How many times has someone asked you: “What are you working on?” Probably more times than you can count. But how many times has someone asked you: “What are you not working on?”
This question rarely gets asked, but it’s a key part of business and life. The things we don’t do are just as important as the things that we are doing—maybe even more so. This concept is known as opportunity cost: There might be a better way to spend your time, money or resources.

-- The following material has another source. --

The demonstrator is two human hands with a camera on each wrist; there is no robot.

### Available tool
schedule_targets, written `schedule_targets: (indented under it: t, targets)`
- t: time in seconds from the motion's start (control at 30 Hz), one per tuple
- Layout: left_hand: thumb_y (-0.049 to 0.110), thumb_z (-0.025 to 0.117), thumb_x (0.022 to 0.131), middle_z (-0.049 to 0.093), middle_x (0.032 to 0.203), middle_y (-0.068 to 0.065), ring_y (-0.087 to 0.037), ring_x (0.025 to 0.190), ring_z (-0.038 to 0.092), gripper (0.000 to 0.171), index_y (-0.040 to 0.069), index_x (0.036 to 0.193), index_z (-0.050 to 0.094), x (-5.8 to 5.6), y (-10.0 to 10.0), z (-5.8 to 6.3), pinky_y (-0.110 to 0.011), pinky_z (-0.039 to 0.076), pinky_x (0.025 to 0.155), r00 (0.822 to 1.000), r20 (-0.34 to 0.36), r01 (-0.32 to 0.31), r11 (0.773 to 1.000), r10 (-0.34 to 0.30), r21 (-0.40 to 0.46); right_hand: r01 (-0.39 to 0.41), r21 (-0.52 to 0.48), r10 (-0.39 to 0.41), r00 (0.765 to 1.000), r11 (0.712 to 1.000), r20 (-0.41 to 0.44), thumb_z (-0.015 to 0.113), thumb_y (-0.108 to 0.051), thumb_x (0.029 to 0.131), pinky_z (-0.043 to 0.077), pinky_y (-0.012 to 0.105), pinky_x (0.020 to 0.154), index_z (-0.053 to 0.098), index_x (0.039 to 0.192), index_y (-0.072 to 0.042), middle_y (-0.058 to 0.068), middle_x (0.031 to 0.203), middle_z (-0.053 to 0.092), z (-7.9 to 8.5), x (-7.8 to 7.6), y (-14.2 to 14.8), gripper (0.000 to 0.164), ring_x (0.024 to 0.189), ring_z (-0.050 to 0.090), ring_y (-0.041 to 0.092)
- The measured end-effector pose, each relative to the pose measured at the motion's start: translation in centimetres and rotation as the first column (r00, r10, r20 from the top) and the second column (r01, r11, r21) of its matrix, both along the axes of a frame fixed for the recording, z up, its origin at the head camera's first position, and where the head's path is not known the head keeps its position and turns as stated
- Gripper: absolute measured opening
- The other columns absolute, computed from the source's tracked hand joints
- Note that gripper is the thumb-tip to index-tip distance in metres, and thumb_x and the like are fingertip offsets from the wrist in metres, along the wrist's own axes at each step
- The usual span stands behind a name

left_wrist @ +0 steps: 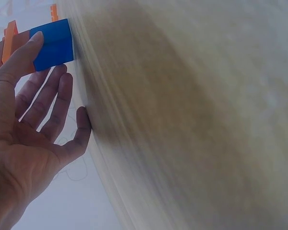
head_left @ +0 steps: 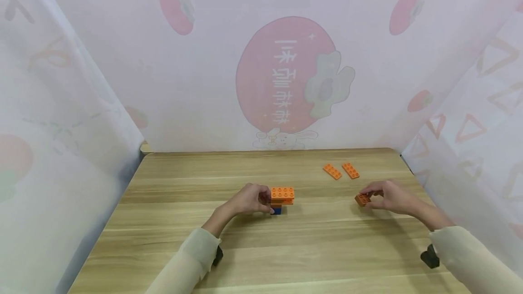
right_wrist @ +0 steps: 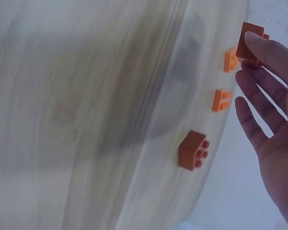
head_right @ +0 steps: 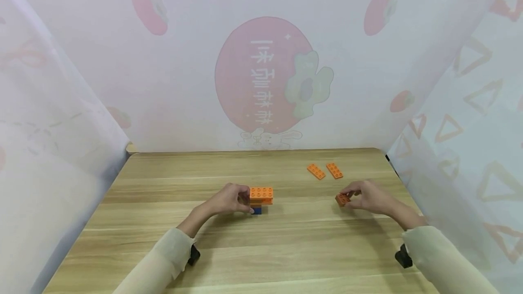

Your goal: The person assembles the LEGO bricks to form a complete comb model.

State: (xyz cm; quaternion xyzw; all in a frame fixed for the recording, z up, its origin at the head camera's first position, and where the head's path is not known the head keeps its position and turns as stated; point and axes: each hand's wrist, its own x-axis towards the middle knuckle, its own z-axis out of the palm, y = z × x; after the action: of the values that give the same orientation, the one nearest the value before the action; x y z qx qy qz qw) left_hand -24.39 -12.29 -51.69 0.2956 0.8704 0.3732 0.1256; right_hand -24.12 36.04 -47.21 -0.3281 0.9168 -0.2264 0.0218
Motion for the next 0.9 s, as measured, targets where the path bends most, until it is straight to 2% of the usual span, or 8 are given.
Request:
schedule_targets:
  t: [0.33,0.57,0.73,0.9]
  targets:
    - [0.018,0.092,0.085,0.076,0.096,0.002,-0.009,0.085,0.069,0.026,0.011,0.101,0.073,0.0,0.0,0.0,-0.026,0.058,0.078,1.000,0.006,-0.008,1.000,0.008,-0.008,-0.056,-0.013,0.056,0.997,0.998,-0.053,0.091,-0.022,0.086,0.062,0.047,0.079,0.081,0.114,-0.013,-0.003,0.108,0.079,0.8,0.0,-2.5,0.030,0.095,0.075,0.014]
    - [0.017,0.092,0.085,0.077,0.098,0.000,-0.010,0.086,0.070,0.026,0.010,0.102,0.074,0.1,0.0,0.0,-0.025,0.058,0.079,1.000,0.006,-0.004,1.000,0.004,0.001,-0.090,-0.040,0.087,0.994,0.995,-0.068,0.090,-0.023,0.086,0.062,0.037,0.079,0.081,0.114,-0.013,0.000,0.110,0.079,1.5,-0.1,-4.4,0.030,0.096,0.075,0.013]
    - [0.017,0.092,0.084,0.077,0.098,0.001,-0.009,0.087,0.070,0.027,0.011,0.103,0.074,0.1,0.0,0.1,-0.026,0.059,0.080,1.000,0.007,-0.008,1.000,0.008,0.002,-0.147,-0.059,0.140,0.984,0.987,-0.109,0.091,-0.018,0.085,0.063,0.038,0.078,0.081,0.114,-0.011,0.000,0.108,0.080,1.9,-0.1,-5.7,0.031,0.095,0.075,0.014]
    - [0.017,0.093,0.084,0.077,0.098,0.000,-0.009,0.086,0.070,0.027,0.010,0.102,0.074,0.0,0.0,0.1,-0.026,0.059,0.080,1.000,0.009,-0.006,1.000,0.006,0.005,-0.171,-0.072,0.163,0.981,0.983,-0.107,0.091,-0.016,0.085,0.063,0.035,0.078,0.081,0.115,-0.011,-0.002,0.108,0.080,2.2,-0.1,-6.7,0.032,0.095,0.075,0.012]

Here’s a real world example of how opportunity can pass you by. Let’s say you own a house in New Jersey, but you’ve always wanted to move to Florida. Wham! The housing market collapses and your NJ home is worth 15% less than you paid for it, but Florida really takes it on the chin and home values decline by 50%. Do you wait for your NJ home to recover its value so you don’t have to sell at a “loss?” Or do you sell your undervalued home and buy your dream home at a bargain, locking in a 35% savings? It’s easy to throw logic out the window in these moments.
Fear, Change and the Fear of Change
Change is hard to embrace. Some of us dread change so much that it’s our greatest fear. And fearful people make bad decisions. This is the root of why we let opportunities pass: We’re afraid.
We’re afraid of doing something different. We’re afraid of admitting a mistake or acknowledging that there is a better way. This fear can be paralyzing and it forces us to stay the course when there is every rational reason to change direction.
So, how do we overcome this challenge? Just ask once in a while: “What are you not doing and why not?” Faced with this question, good workers will come to their own conclusions about how to use their time more effectively. Good managers will recognize when they’ve placed undue burdens on their workers. And you can always ask yourself this question in day-to-day life. A little introspection can go a long way.
The world gets smarter when people ask thoughtful questions, and as obvious as that sounds, it’s a concept that’s easily forgotten. The costs can be enormous.